* _Activity_: Would you please repeat all of the data exactly, omitting the pictures?

* _Available data_:
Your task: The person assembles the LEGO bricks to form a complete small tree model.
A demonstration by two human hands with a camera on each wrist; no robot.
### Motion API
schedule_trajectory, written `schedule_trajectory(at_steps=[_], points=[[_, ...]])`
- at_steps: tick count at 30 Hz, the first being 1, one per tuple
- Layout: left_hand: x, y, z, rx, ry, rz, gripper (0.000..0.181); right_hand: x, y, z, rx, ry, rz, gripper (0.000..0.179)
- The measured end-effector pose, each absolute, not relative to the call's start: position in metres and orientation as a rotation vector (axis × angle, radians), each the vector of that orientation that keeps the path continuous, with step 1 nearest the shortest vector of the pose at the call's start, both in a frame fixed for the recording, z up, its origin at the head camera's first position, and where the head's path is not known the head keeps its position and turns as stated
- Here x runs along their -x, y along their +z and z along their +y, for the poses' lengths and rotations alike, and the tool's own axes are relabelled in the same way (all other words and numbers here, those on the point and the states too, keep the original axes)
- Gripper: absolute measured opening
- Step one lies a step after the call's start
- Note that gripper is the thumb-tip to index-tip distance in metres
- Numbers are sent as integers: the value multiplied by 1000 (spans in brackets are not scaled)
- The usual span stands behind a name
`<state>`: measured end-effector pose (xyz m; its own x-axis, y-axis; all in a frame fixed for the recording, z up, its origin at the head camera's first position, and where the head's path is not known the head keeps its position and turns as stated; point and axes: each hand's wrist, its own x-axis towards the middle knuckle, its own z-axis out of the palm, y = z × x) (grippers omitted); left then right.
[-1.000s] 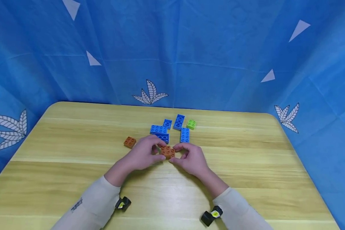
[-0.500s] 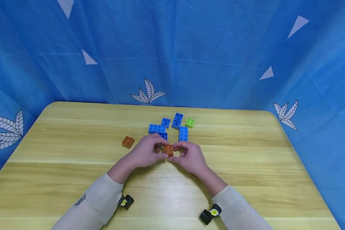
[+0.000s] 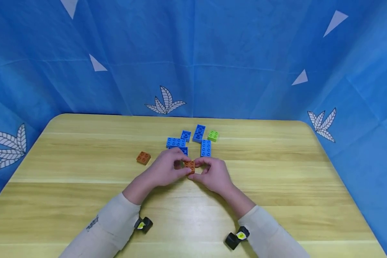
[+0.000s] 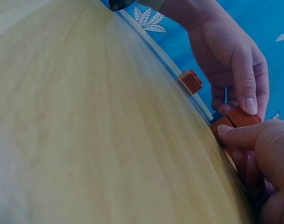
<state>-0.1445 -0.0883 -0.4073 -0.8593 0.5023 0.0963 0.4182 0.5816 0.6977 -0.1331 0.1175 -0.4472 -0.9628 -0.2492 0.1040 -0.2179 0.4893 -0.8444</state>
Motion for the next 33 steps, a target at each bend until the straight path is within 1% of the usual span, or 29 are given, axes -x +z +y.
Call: schedule_trajectory(at_steps=[10,17,21,24,27,30,33], points=[[146,-406,-86,-719,1175,2685,24,135,-445,116,395,-1491,2696,34],[144,-409,-85,-706,1172,2715,25,134,-446,119,482,-1570,2676,34],[143,-414,-88,-714,1176,2710,28,133,-448,120,501,-1618,2651,33],[143,-417,-97,-725,1220,2700,38,133,-449,119,478,-1605,2640,32],[145,-414,-114,-712,1267,2765,43,133,-449,117,443,-1587,2633,32],[148,-407,-134,-628,1286,2910,39,133,-448,117,410,-1568,2641,34],[153,-406,-155,-463,1198,3061,39,133,-447,118,387,-1554,2640,34]])
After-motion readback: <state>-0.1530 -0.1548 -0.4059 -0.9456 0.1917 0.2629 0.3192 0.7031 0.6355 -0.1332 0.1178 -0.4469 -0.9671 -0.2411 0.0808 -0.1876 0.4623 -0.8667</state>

* _Exercise result_:
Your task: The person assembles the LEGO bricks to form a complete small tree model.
A demonstration by two human hands with a camera on each wrist; no robot.
### Motion API
schedule_trajectory, written `schedule_trajectory(at_steps=[_], points=[[_, ...]])`
- at_steps: tick count at 30 Hz, the first being 1, one per tuple
- Layout: left_hand: x, y, z, rx, ry, rz, gripper (0.000..0.181); right_hand: x, y, z, rx, ry, rz, gripper (0.000..0.179)
- The measured end-effector pose, each absolute, not relative to the call's start: position in metres and orientation as a rotation vector (axis × angle, radians), each the vector of that orientation that keeps the path continuous, with step 1 nearest the shortest vector of the pose at the call's start, both in a frame fixed for the recording, z up, its origin at the head camera's first position, and where the head's path is not known the head keeps its position and turns as stated
- Here x runs along their -x, y along their +z and z along their +y, for the poses' lengths and rotations alike, and the tool's own axes are relabelled in the same way (all other words and numbers here, those on the point and the states too, keep the original axes)
- Gripper: absolute measured opening
- Step one lies a step after the call's start
- Note that gripper is the thumb-tip to index-tip distance in metres
- Numbers are sent as integers: the value multiplied by 1000 (spans in brackets are not scaled)
- The usual span stands behind a name
`<state>`: measured end-effector pose (xyz m; its own x-axis, y-axis; all in a frame fixed for the recording, z up, its origin at the head camera's first position, and where the head's path is not known the head keeps its position and turns as stated; point and axes: each hand's wrist, its own x-axis towards the middle knuckle, its own z-axis out of the palm, y = z × x) (grippers omitted); left then right.
[-1.000s] 
[-0.500s] 
[+0.000s] 
[+0.000s] 
<state>-0.1445 -0.0883 -0.4073 -0.8593 0.5023 0.0963 0.4182 0.5816 0.6977 -0.1331 0.1175 -0.4472 -0.9628 -0.2492 0.1040 -0.2179 0.4893 -0.8444</state>
Motion for the next 33 steps, a target at each bend until the straight path is within 1% of the usual span, or 29 are given, axes -x +z +y.
Call: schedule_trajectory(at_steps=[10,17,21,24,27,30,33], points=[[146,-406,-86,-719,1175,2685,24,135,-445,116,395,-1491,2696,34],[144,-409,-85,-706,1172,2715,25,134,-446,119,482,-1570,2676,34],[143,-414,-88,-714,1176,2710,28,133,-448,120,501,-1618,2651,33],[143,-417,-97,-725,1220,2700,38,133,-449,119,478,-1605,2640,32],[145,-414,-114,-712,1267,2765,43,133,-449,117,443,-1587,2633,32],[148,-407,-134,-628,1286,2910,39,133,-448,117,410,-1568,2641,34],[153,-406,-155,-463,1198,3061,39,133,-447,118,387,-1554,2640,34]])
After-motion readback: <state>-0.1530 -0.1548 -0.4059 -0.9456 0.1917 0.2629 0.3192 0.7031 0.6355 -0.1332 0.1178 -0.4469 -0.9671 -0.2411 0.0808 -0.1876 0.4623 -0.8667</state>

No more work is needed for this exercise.